→ **EXERCISE REQUIREMENTS**
Every line from the one with "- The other" to the one with "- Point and", including those two, is to be copied exactly; all other lines of the entries below are left out.
*** DATA PROVIDED ***
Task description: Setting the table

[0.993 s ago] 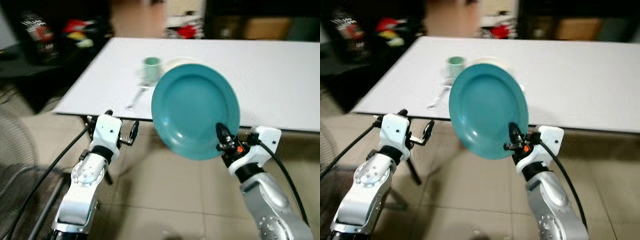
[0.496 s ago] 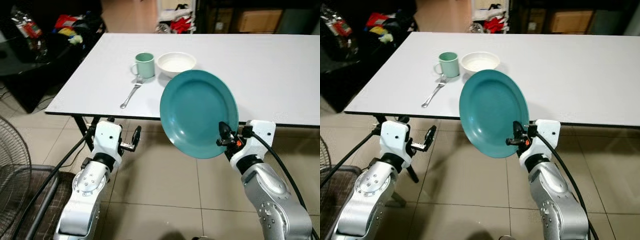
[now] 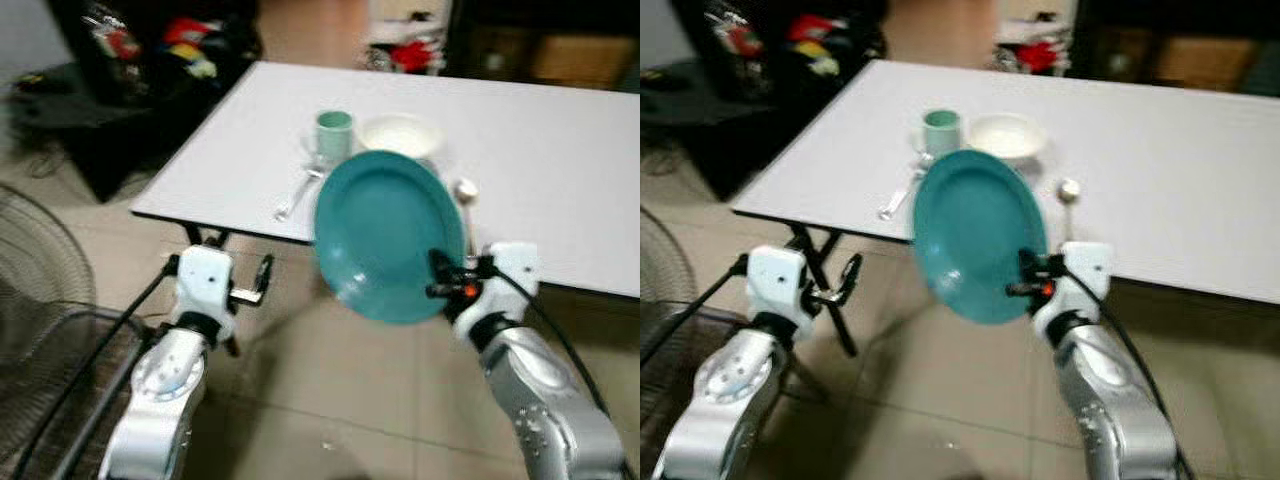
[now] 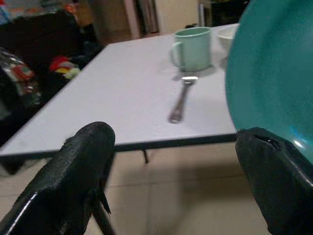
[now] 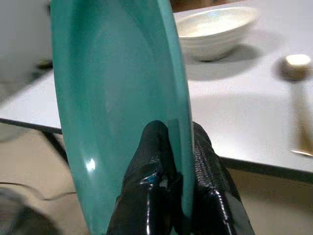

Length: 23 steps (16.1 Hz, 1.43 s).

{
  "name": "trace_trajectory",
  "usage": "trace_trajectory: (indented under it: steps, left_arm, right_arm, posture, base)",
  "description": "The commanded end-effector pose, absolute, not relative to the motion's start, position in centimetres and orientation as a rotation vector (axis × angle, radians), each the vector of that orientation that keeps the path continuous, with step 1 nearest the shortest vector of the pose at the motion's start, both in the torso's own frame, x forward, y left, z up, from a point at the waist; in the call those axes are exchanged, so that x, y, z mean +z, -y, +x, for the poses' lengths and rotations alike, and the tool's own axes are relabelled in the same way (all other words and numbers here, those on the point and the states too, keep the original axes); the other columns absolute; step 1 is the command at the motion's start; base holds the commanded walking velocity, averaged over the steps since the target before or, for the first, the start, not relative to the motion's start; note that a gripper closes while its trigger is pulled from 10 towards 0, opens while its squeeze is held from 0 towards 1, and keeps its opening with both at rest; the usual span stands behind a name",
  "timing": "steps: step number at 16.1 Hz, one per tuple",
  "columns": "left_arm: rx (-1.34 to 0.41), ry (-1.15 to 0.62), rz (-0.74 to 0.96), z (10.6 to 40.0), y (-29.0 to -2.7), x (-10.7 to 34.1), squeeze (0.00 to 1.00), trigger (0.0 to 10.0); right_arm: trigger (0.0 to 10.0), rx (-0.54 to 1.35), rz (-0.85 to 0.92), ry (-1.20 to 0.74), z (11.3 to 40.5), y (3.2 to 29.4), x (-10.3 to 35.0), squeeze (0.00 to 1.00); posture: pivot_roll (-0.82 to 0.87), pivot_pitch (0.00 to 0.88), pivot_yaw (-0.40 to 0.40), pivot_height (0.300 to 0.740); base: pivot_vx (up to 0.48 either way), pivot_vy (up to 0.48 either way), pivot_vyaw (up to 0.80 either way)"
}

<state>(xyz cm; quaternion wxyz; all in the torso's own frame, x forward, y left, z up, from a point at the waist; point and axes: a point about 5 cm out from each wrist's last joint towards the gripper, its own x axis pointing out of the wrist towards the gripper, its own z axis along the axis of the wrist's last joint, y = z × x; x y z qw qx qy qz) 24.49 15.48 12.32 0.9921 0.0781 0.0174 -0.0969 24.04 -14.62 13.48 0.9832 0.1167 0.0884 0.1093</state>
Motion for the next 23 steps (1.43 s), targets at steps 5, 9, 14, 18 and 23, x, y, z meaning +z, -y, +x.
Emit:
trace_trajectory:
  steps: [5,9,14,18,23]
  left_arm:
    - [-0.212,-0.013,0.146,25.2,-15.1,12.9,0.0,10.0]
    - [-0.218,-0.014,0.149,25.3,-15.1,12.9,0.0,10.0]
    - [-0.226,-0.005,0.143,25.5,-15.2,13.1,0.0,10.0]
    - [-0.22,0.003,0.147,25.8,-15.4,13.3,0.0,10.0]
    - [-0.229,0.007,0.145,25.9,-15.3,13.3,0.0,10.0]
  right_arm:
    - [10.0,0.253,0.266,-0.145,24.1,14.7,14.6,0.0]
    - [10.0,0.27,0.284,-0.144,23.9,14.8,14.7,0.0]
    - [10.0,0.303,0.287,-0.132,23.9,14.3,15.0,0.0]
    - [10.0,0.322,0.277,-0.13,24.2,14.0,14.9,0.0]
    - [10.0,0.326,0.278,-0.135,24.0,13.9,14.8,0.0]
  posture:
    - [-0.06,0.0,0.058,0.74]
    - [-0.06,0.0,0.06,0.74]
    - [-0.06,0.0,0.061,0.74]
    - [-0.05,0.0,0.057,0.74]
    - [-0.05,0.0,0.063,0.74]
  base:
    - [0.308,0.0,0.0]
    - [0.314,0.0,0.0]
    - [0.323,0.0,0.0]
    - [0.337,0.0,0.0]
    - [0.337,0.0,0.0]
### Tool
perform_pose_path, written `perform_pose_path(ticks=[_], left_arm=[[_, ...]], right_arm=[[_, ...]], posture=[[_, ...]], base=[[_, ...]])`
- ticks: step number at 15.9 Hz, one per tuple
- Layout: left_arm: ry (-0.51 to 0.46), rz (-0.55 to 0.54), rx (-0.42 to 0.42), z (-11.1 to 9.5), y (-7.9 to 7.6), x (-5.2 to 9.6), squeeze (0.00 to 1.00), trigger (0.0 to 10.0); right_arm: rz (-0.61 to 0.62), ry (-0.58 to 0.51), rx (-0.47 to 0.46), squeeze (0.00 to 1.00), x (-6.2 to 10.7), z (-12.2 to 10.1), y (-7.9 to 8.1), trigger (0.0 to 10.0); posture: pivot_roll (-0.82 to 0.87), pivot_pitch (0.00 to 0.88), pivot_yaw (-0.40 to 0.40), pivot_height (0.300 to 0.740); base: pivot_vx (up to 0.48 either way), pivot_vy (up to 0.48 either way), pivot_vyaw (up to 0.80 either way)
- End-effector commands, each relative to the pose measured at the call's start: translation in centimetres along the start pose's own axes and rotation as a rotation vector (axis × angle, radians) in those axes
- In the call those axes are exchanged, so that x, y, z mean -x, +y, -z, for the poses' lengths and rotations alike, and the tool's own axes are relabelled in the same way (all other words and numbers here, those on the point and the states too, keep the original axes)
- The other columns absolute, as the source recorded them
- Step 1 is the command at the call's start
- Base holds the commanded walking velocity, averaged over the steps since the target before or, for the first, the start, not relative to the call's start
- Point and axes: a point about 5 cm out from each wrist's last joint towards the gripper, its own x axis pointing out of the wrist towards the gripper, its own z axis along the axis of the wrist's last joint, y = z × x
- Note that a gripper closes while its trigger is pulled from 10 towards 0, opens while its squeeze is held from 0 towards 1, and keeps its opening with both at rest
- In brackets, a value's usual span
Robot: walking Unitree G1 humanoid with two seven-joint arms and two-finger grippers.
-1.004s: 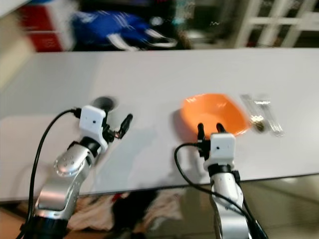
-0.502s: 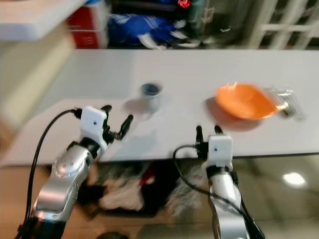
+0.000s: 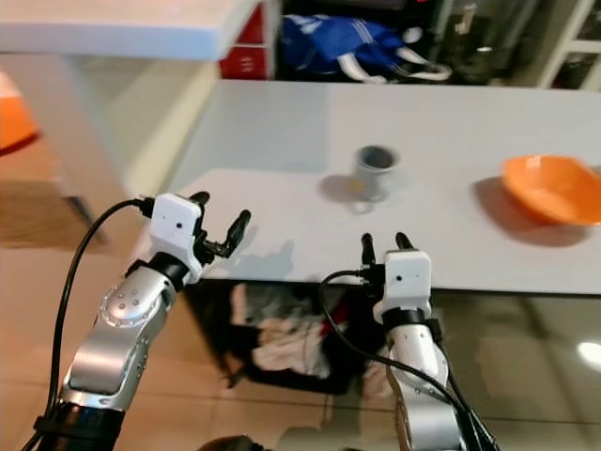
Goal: Setting the table
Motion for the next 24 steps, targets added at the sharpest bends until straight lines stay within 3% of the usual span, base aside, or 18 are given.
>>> perform_pose_path(ticks=[1, 9, 16, 18, 20, 22, 24], left_arm=[[0.011, 0.017, 0.011, 0.1, -0.5, -0.2, 0.00, 10.0], [0.022, -0.005, 0.023, 0.2, 0.0, -0.8, 0.00, 10.0], [-0.025, -0.080, 0.054, -0.1, 1.7, -1.5, 0.00, 10.0], [0.008, -0.242, 0.135, 0.7, 4.2, -0.9, 0.00, 10.0], [0.063, -0.314, 0.167, 2.0, 5.4, 0.0, 0.00, 10.0], [0.107, -0.325, 0.153, 2.9, 5.8, 0.8, 0.00, 10.0], [0.083, -0.291, 0.114, 2.5, 5.5, 0.9, 0.00, 10.0]], right_arm=[[0.017, 0.013, 0.007, 0.00, 0.2, 0.2, -0.6, 10.0], [0.013, -0.001, 0.013, 0.00, 0.1, 0.0, -0.7, 10.0], [0.078, -0.107, -0.023, 0.00, 0.4, -1.7, -1.1, 10.0], [0.117, -0.101, -0.034, 0.00, 0.6, -1.7, -1.6, 10.0], [0.145, -0.103, -0.040, 0.00, 0.7, -1.8, -2.0, 10.0], [0.195, -0.086, -0.077, 0.00, 0.9, -1.5, -2.7, 10.0], [0.225, -0.048, -0.123, 0.00, 1.2, -0.8, -3.1, 10.0]], posture=[[-0.02, 0.000, 0.030, 0.722], [-0.01, 0.000, 0.029, 0.722], [-0.02, 0.000, 0.035, 0.722], [-0.03, 0.000, 0.041, 0.722], [-0.03, 0.000, 0.042, 0.722], [-0.02, 0.000, 0.041, 0.722], [-0.02, 0.000, 0.039, 0.722]], base=[[0.000, 0.461, 0.00], [0.000, 0.473, 0.00], [0.000, 0.480, 0.00], [0.000, 0.480, 0.00], [0.000, 0.478, 0.00], [0.000, 0.471, 0.00], [0.000, 0.000, 0.00]])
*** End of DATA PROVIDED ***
→ **SOLUTION FOR THIS EXERCISE**
- The other columns absolute, as the source recorded them
- Step 1 is the command at the call's start
- Base holds the commanded walking velocity, averaged over the steps since the target before or, for the first, the start, not relative to the call's start
- Point and axes: a point about 5 cm out from each wrist's last joint towards the gripper, its own x axis pointing out of the wrist towards the gripper, its own z axis along the axis of the wrist's last joint, y = z × x

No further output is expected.